第553話 アルバジル脳内

俺は元盗賊のアルバジル。

元々食い詰め者を集めてリーダーだと粋がっていただけだが、そのうち商人とかを襲うようになった。

ただ、生きるために金が欲しいだけだったから、殺したり女子供に暴力をふるったりするのだけは厳禁でやってきたつもりである。


それも焼きが回ったみたいで、王都に近いところで襲った商人親子の馬車を、近くの空き家に押し込んで身代金を取ろうとしたのが失敗だった。この近くの空き家、おかしな話で、ちょっと前まで魔の森だったはずのところが開拓されていて、結構立派な屋敷や一般家屋がいくつか建っていた。しかも新築ではないので、魔物にでも化かされているのかと思うような話だが、実際に中にも入れた。
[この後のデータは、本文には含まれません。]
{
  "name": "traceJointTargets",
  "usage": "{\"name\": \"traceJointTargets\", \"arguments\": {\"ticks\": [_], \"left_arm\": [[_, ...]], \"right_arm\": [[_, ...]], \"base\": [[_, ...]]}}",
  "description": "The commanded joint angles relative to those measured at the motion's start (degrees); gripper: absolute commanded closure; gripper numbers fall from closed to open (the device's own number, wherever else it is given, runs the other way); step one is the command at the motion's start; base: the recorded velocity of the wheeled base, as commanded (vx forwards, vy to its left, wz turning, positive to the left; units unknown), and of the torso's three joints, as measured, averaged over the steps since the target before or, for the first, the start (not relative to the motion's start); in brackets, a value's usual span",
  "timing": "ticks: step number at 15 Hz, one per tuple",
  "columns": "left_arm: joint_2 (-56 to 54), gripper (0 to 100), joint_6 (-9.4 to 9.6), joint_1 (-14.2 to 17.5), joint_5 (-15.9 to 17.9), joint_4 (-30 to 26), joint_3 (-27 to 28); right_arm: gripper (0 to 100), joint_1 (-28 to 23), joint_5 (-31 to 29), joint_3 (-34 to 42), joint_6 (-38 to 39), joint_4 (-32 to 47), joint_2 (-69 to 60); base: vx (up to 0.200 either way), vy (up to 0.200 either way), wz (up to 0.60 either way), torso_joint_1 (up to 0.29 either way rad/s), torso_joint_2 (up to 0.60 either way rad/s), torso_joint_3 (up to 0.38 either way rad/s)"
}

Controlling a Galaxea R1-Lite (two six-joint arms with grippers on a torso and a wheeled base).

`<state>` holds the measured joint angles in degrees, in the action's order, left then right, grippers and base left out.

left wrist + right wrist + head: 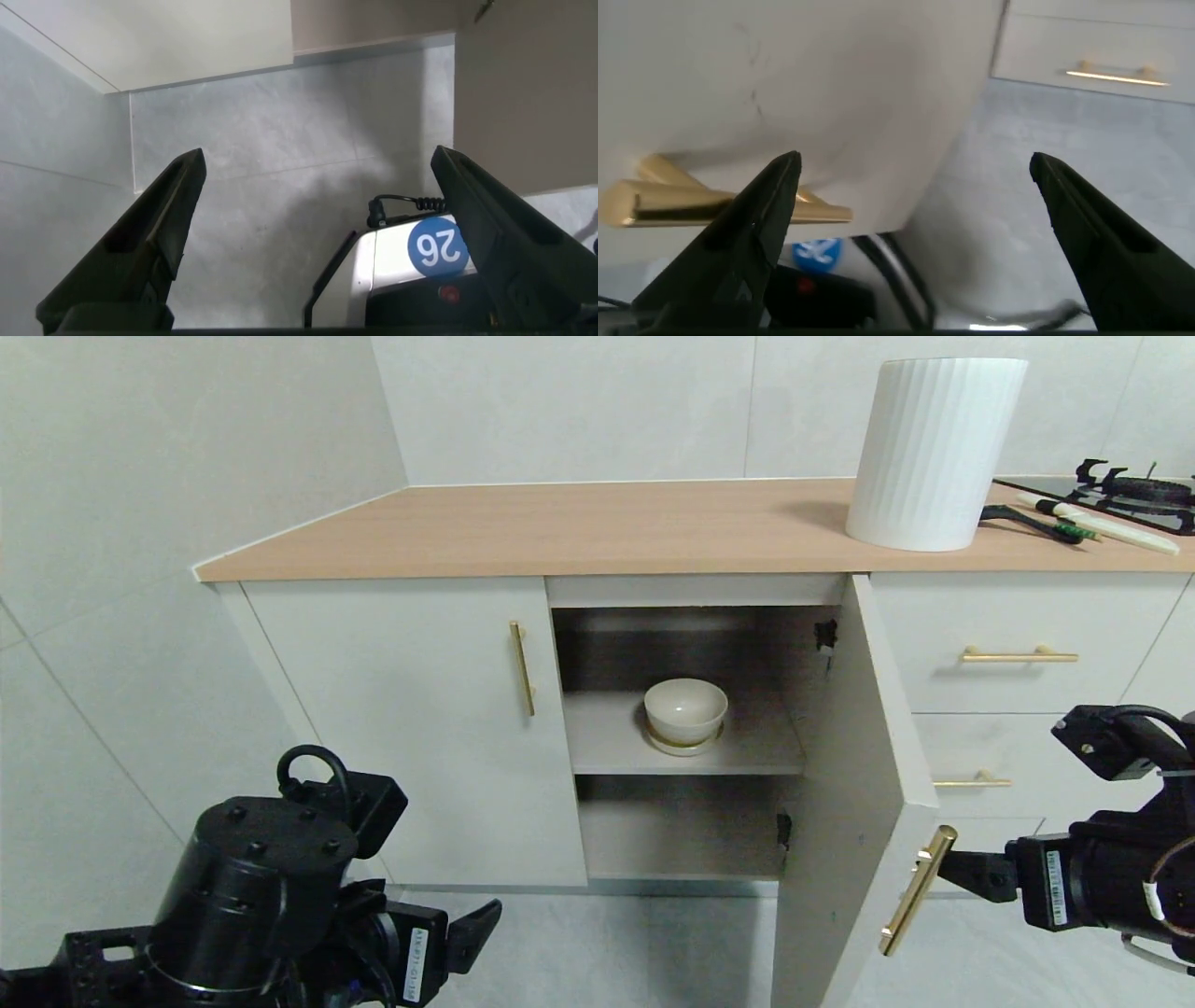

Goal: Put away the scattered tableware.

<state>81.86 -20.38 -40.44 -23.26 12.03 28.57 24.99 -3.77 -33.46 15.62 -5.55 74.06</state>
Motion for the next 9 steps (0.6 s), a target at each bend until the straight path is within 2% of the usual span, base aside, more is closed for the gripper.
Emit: {"name": "traceJointTargets", "arguments": {"ticks": [1,9], "left_arm": [[-0.03,0,-0.01,-0.08,-0.03,0.01,-0.01],[-0.12,0,-0.01,0.01,-0.12,0.10,0.17]], "right_arm": [[0,2.26,-0.01,0.06,1.70,-1.66,2.14],[0,5.60,-0.28,0.33,3.37,-11.24,9.17]], "base": [[0.000,0.000,0.00,0.000,0.00,0.000],[0.000,0.000,0.00,0.000,0.00,0.000]]}}
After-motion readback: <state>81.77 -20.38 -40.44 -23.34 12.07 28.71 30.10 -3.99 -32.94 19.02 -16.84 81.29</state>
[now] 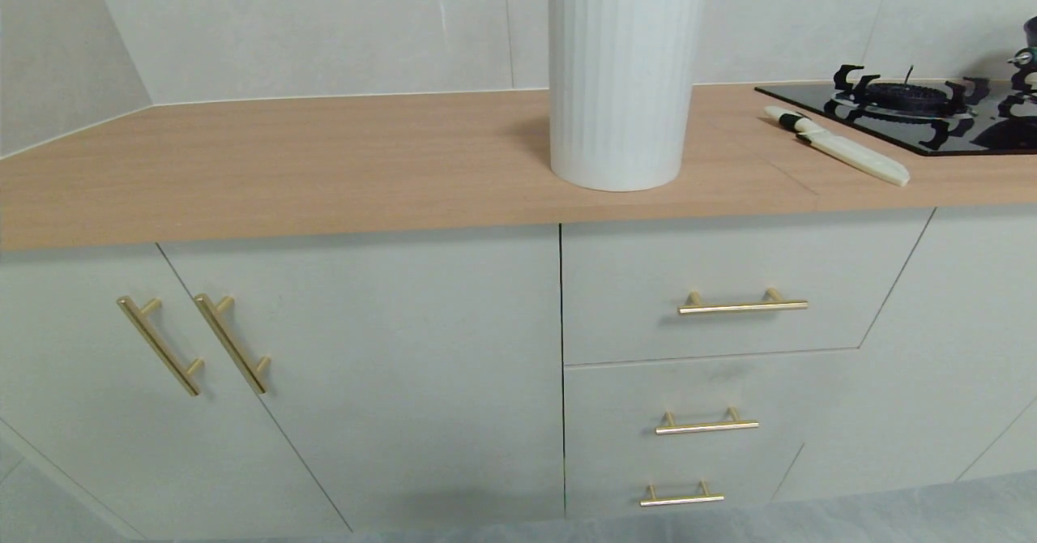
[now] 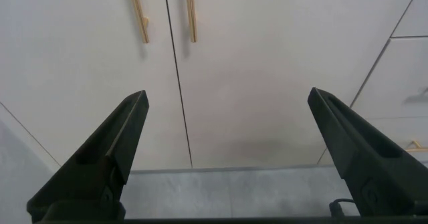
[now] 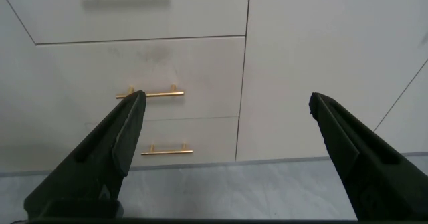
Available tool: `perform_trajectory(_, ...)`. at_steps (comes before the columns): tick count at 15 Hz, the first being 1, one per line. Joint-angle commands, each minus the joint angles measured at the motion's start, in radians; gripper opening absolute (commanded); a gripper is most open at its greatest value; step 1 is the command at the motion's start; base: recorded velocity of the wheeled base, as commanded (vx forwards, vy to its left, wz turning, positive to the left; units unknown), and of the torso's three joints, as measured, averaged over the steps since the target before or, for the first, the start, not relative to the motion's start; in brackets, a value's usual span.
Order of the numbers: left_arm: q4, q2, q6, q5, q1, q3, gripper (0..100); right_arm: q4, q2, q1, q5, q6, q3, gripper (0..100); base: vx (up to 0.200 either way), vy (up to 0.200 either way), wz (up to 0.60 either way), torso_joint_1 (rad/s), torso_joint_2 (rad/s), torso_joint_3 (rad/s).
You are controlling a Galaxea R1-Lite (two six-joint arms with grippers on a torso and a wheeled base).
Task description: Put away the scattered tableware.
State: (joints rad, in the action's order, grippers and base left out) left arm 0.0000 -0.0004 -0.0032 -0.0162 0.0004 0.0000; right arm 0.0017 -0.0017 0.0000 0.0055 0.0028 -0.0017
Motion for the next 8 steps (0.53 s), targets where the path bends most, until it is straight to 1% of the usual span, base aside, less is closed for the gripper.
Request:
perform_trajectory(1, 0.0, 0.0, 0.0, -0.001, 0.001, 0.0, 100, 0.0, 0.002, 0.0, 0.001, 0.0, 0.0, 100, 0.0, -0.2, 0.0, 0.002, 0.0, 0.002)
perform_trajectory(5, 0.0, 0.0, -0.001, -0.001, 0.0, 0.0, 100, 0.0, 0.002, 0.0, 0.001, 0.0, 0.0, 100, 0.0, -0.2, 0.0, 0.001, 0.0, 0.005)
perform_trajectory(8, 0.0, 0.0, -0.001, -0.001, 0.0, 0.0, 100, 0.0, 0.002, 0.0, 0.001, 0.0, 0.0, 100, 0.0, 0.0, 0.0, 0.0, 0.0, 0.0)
身代金の算段の話をしていたところに、屋敷の持ち主が来てしまい、取っ捕まったというわけだ。こいつらがまた強い上に魔法も使う奴らで、殺されるかと思ったらお縄になって衛兵に引き渡されてしまった。犯罪奴隷になってきつい鉱山にでも行くのかと覚悟していたら、結局買い取りに現れたのは、その俺たちを捕まえた連中だった。


若い奴らが多いと思っていたが、まさかあのまだ15歳の美少女が伯爵当主で、俺たちの主になるとはな。話を聞いていると帝国との戦争で何千何万の敵兵をやっつけたりワイバーンの群れを魔法でやっつけたりという噂の本人らしい。ま、噂だからな。でもあのハリーとかいう若いのの肩に居るのってワイバーンの子供?本当だったのかな。


で、俺たちにあの魔の森の開拓地の護衛を任せるって?まぁ飯が食えるなら良いけどな。それにしてもこの装備は上等すぎるだろう。それに何だこのマント。俺たちに恨みを持っている奴の復讐防止?確かに恨みは買っているよな、盗賊だったんだから。

でも、ローデットって姉ちゃん、その恨みの可能性のあるリストを作れというんだよな。分かるところまで作ったけど、どうも主にはいちいち報告はしないが、その相手に俺たちのかわりに詫びに行っているらしい。

孤児院もやっているみたいだし、何なんだ、ここの奴らは。


ま、飯も食わしてくれるのだし、訓練しながら言われたことをやってやるしかないか。悪いことをできない奴隷契約だけど、する必要がないならそれに越したことは無いからな。